**** Data records ****

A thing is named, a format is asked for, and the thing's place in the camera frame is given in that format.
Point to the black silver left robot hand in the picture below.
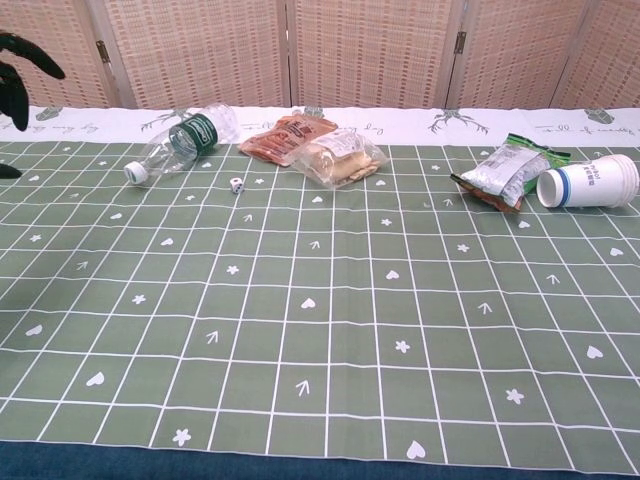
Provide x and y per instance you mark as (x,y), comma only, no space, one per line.
(15,95)

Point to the white die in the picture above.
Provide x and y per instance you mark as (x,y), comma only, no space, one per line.
(236,186)

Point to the woven bamboo screen panel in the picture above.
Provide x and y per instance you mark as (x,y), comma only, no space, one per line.
(200,50)
(515,50)
(55,30)
(370,50)
(610,50)

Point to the metal screen hinge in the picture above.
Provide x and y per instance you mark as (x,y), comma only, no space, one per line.
(460,42)
(103,51)

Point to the clear plastic water bottle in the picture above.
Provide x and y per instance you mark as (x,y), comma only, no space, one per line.
(167,152)

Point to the orange sausage snack packet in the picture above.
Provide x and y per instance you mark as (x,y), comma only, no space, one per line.
(277,139)

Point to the clear cracker bag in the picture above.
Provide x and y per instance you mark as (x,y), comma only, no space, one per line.
(340,160)

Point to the green grid tablecloth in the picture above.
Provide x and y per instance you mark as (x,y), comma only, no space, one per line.
(320,325)

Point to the silver snack bag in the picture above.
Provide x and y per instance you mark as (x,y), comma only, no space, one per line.
(500,172)

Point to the green snack bag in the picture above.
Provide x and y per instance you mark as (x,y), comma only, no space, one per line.
(557,157)

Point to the white paper cup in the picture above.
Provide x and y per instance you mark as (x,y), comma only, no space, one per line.
(590,182)

****

§ **Problem to work on**: Print all of the data exactly, and do not carry over any pictures.

§ **Task answer**:
A thing is named, a format is asked for, and the thing's place in the camera frame is given in that format.
Point to the black silver left robot hand in the picture below.
Provide x and y per instance you mark as (x,y), comma only, no space, one per line.
(15,95)

Point to the white die in the picture above.
Provide x and y per instance you mark as (x,y), comma only, no space, one per line.
(236,186)

Point to the woven bamboo screen panel in the picture above.
Provide x and y per instance you mark as (x,y), comma only, no space, one per line.
(200,50)
(515,50)
(55,30)
(370,50)
(610,50)

Point to the metal screen hinge in the picture above.
Provide x and y per instance you mark as (x,y), comma only, no space, one per line.
(460,42)
(103,51)

Point to the clear plastic water bottle in the picture above.
Provide x and y per instance you mark as (x,y), comma only, no space, one per line.
(167,152)

Point to the orange sausage snack packet in the picture above.
Provide x and y per instance you mark as (x,y), comma only, no space, one per line.
(277,139)

Point to the clear cracker bag in the picture above.
Provide x and y per instance you mark as (x,y), comma only, no space, one per line.
(340,160)

Point to the green grid tablecloth in the picture above.
Provide x and y per instance you mark as (x,y), comma only, no space, one per line.
(320,325)

Point to the silver snack bag in the picture above.
Provide x and y per instance you mark as (x,y), comma only, no space, one per line.
(500,172)

Point to the green snack bag in the picture above.
Provide x and y per instance you mark as (x,y), comma only, no space, one per line.
(557,157)

Point to the white paper cup in the picture above.
Provide x and y per instance you mark as (x,y), comma only, no space, one per line.
(590,182)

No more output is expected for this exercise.